1,478 posts, read 2,083,444 times
Reputation: 1584
Quote:
Originally Posted by shooter2219 View Post
I dont see St. Louis getting any worse than it already is. I'd love to see north city get revitalized, but after seeing whats happened in New York, DC and numerous other major cities, I'm afraid it'll be full blown gentrification rather than just revitilization and stabilization......it seems in american cities it has to be one extreme or the other.....either a full blown gentrified hipster/yuppie orgy or a burnt out deprived slum.
This type of seachange in a city with the metro size and economic characteristics of St. Louis is not possible, so there's no need to worry about it. In larger cities with massive gentrification, there are a few common threads: 1) many more amenities in the central core to draw a higher percentage in 2) greater incentive to relocate from burbs (tremendous traffic) 3) a lot more middle/upper middles to set off the "boutiquing" phase.

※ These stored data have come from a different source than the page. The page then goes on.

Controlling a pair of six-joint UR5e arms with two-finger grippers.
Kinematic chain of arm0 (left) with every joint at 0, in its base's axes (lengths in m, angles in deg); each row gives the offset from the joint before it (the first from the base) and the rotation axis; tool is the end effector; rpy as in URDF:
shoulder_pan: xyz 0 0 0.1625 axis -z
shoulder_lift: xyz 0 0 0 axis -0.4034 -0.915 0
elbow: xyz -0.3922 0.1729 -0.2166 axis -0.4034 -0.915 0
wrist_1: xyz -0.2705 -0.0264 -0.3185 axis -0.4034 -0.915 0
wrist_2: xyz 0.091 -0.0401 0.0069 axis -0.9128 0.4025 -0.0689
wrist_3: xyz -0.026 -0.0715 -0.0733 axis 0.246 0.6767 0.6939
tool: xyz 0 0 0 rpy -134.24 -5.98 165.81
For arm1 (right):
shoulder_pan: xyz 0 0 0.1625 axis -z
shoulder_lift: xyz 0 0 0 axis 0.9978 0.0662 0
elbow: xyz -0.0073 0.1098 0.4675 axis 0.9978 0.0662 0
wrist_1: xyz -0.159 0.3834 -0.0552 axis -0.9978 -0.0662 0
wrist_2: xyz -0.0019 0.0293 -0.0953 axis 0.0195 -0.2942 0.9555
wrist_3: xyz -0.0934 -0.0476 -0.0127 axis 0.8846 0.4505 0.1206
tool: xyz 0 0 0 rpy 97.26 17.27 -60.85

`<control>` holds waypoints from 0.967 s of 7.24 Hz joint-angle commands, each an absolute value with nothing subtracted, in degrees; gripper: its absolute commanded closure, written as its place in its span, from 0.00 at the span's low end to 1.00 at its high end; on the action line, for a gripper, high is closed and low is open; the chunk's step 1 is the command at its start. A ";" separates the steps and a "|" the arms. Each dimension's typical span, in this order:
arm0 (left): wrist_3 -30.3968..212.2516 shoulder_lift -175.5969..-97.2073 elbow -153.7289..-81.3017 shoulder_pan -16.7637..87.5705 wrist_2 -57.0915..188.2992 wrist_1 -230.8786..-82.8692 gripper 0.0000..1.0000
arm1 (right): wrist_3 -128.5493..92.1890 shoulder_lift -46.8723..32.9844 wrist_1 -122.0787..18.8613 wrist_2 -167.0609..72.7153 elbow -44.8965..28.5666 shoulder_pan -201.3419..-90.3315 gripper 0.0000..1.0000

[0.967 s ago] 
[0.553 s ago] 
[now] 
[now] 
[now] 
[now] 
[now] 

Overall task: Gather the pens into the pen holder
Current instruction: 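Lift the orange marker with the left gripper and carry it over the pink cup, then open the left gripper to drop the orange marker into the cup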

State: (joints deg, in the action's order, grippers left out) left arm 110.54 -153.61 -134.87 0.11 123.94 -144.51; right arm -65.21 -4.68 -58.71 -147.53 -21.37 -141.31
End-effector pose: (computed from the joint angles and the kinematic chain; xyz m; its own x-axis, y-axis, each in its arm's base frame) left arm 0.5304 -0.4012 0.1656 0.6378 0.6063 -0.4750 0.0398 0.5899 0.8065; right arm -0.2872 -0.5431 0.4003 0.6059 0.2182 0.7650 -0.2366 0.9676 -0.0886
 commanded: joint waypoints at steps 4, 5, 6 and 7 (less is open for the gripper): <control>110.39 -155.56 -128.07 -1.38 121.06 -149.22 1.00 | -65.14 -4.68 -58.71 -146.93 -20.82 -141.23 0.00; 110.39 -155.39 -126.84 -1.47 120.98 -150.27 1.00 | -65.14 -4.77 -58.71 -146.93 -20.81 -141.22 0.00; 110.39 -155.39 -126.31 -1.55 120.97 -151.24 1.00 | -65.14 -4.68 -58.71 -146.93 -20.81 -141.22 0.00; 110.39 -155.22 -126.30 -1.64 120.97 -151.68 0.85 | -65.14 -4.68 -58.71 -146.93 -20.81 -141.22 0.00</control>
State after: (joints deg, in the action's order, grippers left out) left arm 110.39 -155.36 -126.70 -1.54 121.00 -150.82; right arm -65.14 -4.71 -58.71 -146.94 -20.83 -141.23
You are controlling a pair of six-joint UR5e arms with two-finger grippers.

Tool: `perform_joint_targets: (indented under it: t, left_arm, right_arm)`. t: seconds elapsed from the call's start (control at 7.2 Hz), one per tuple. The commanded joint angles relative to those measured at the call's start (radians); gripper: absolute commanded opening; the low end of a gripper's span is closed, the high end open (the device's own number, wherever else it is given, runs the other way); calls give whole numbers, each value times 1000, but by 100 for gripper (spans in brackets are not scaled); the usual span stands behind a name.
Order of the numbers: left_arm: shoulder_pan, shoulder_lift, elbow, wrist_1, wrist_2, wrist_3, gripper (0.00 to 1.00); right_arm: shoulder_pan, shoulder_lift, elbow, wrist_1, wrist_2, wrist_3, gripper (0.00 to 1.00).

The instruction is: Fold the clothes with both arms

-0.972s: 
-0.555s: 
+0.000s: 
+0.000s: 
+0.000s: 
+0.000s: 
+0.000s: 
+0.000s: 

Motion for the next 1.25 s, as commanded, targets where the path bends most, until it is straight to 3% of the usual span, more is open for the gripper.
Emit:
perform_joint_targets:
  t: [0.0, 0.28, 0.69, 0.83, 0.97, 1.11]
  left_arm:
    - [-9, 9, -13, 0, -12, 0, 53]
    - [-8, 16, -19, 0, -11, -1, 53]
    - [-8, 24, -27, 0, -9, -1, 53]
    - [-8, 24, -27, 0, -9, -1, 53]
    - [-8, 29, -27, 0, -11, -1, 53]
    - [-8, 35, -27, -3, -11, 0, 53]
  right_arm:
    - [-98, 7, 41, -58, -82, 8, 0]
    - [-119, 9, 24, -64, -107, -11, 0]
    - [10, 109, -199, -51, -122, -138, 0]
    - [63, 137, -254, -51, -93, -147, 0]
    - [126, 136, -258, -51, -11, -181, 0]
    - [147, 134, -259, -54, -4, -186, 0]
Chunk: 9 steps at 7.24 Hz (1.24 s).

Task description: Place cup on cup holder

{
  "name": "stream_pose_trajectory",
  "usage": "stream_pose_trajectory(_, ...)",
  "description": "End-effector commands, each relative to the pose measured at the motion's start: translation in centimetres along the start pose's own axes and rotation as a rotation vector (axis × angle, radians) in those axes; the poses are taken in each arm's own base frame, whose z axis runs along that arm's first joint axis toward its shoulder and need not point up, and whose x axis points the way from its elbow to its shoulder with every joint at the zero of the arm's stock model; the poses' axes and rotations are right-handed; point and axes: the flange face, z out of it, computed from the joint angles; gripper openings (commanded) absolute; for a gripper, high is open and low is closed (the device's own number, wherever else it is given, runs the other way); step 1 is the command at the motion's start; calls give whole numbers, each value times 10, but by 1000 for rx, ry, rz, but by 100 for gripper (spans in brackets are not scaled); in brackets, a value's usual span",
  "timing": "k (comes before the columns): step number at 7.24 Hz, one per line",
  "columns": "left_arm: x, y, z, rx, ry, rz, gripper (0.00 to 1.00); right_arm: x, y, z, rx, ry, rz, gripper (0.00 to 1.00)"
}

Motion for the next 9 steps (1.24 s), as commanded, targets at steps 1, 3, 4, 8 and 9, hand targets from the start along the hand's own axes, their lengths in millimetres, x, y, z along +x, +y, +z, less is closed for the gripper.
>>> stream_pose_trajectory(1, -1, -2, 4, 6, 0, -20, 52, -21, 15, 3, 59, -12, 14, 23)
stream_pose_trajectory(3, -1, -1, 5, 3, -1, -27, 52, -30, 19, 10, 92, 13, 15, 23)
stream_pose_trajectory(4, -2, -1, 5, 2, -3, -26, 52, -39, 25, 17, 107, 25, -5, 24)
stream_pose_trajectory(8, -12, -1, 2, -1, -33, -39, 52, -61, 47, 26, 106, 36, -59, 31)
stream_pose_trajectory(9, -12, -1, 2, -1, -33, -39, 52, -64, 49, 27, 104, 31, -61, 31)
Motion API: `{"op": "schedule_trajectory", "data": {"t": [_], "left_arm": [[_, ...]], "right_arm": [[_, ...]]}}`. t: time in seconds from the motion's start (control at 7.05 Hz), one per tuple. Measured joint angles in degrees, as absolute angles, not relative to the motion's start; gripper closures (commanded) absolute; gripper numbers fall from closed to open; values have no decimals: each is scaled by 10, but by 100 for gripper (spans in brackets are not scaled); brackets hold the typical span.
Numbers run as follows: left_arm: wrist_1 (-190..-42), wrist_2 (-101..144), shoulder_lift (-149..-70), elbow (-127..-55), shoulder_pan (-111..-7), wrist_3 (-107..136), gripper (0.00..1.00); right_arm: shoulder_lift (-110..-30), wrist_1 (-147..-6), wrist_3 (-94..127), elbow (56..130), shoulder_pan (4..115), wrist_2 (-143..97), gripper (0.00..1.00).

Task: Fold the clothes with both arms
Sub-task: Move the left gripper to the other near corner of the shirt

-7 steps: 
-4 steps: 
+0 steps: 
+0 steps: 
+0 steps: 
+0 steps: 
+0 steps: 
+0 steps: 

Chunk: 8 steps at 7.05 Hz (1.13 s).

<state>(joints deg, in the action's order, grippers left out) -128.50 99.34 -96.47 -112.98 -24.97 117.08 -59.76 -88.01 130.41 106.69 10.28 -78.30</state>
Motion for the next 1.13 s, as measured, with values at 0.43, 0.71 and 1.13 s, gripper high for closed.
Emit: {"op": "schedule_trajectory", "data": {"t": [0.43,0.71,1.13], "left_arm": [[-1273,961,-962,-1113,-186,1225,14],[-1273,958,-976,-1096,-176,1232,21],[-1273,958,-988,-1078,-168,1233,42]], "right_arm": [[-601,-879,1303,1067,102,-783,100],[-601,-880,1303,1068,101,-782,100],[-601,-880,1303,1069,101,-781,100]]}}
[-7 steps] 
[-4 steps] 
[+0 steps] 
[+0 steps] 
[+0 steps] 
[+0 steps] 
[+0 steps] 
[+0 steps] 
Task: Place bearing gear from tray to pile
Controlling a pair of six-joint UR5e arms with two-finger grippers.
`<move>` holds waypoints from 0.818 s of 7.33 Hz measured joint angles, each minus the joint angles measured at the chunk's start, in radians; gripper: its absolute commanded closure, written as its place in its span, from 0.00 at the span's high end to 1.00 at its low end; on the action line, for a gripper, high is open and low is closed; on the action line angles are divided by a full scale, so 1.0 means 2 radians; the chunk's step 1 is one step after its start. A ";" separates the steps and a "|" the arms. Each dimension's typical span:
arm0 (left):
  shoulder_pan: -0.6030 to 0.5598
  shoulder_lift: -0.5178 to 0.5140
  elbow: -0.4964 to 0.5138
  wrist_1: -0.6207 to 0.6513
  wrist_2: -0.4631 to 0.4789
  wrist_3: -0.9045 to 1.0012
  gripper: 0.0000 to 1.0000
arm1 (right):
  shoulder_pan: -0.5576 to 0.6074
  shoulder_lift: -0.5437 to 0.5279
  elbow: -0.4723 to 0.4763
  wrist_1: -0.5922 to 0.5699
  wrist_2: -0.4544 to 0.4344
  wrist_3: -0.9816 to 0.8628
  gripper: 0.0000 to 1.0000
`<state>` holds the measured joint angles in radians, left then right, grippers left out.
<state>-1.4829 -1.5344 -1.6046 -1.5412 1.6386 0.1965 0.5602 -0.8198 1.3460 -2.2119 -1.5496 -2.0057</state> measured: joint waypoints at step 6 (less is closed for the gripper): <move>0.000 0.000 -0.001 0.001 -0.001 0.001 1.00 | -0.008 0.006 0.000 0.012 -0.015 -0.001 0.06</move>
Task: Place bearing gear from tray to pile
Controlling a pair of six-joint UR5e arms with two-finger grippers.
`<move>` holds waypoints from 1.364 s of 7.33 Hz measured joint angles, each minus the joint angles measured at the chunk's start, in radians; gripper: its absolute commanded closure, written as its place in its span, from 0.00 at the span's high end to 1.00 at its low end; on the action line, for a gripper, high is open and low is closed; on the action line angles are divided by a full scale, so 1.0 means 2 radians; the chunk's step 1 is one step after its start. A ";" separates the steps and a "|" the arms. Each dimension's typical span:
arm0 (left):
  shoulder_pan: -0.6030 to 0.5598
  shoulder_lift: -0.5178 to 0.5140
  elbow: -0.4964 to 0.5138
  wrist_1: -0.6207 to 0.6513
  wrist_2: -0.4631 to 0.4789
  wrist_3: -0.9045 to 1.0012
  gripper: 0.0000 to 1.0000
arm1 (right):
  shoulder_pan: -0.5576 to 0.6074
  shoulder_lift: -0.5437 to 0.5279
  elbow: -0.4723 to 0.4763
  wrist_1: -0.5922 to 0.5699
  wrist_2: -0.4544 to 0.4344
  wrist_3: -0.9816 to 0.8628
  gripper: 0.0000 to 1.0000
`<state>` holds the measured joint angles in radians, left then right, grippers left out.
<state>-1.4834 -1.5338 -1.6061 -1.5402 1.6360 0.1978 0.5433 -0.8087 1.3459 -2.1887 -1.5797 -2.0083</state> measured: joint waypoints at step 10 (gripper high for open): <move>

NYC is a totally different animal, so we'll use Chicago as an example. In STL you might draw in an extra 2% of households from the metro earning 50K or more over a decade. That's about 10,000 middle or upper middle households a decade, which is basically what we saw 2000-10 settling in one third of the city acting as gentrifiers. In Chicago, you might see 6% of households earning 60K or more doing the same (60K there is basically 50K in STL). That's almost 100,000 households.

They tend to be more concentrated in specific areas too due to cost issues. If I want X in St. Louis within 35 min of work for 180,000, I might be able to find it in any neighborhood, depending upon what X is. If I want the same X in Chicago for 20-25% more, it won't exist at that price in certain neighborhoods.

The other wildcard is metro growth. Chicago and STL are stagnant, but if you look at metros of St. Louis' size that are growing (the Sunbelts), you can see the same massive gentrification without the advantages I mentioned. In growing metros, you don't need to convince the locals to relocate to the city as much as you do convince the newcomers (which are entering the area in much higher numbers).